About this task: Copy exactly, and copy only, the lines from the one bearing "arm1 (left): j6" through the final line of the records.

Material shown:
BEGIN

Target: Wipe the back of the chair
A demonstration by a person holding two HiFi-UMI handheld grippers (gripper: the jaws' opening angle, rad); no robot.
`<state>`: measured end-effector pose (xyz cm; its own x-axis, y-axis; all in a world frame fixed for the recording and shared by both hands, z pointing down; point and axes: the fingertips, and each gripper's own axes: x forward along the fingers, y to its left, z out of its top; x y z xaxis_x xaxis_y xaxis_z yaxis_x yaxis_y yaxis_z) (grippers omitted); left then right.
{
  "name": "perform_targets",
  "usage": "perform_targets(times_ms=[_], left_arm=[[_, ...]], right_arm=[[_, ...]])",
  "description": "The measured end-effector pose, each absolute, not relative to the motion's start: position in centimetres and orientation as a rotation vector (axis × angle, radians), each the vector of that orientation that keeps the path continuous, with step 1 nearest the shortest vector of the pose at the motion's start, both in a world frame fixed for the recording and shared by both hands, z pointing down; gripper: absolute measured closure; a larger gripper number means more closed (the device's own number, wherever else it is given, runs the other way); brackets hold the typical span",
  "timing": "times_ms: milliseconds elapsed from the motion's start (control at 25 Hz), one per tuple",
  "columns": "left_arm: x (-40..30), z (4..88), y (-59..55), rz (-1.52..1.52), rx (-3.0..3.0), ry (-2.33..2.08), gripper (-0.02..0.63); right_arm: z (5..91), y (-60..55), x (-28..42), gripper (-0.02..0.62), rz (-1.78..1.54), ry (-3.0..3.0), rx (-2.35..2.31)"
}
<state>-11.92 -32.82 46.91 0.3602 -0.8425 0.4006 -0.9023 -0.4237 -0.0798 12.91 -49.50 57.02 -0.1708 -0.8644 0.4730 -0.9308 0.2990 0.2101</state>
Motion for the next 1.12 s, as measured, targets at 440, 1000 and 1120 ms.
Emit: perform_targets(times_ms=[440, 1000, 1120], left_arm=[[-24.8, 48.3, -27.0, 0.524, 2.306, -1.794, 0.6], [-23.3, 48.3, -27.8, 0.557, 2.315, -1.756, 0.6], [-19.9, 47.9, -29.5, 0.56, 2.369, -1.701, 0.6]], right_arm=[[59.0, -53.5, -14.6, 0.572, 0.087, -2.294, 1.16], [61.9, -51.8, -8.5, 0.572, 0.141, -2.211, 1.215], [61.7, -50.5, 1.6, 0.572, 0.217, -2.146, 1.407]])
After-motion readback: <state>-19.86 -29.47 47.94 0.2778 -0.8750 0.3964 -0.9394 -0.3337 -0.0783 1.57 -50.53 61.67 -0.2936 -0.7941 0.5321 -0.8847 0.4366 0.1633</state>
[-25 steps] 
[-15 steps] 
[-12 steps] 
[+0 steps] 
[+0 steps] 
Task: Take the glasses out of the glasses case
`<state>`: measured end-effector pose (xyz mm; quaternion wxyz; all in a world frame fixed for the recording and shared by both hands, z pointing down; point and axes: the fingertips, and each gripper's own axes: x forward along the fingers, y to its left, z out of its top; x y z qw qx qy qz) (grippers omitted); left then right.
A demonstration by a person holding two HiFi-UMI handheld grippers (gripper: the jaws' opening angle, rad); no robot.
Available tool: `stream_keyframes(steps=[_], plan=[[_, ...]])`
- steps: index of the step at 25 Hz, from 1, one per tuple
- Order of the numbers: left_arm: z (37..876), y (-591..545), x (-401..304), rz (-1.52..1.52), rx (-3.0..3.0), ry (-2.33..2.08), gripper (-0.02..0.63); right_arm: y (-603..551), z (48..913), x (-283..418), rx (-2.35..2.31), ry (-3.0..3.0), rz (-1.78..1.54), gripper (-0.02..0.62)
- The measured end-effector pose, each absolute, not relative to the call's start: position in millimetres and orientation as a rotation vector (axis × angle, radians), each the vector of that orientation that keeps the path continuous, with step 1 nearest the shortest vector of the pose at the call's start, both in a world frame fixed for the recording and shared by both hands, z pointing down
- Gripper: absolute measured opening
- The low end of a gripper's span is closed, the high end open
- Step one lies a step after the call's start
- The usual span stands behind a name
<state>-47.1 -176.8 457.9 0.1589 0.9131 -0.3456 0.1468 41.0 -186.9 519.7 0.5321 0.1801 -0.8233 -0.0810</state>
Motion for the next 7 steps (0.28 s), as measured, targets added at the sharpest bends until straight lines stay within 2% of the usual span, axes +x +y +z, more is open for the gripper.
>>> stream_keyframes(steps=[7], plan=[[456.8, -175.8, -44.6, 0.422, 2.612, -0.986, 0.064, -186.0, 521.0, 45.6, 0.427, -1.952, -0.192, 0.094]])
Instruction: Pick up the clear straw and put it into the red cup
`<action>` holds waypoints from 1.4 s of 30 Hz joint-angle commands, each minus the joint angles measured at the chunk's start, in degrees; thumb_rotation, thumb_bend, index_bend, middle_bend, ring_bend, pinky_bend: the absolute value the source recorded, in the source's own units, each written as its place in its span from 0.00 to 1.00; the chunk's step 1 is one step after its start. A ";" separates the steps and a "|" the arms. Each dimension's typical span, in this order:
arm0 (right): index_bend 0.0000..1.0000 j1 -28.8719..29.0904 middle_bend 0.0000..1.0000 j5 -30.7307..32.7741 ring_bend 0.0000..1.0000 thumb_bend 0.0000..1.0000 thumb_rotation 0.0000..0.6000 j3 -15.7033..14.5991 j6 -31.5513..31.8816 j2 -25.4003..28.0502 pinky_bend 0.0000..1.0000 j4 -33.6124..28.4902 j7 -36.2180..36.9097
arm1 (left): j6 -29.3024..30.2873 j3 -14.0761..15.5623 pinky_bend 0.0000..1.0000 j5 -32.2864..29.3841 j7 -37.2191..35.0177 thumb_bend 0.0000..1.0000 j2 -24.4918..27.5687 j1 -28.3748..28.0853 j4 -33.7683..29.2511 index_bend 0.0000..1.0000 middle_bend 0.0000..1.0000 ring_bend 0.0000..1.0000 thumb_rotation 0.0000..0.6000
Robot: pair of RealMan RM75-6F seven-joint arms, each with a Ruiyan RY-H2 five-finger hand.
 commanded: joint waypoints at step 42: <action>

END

Solution to the problem:
arm1 (left): j6 -29.3024..30.2873 j3 -14.0761..15.5623 pinky_bend 0.0000..1.0000 j5 -32.2864..29.3841 j7 -37.2191..35.0177 thumb_bend 0.0000..1.0000 j2 -24.4918..27.5687 j1 -28.3748..28.0853 j4 -33.7683..29.2511 index_bend 0.0000..1.0000 middle_bend 0.0000..1.0000 ring_bend 0.0000..1.0000 thumb_rotation 0.0000..0.6000
Robot: pair of RealMan RM75-6F seven-joint arms, each with a Ruiyan RY-H2 five-finger hand.
 commanded: joint waypoints at step 42: <action>

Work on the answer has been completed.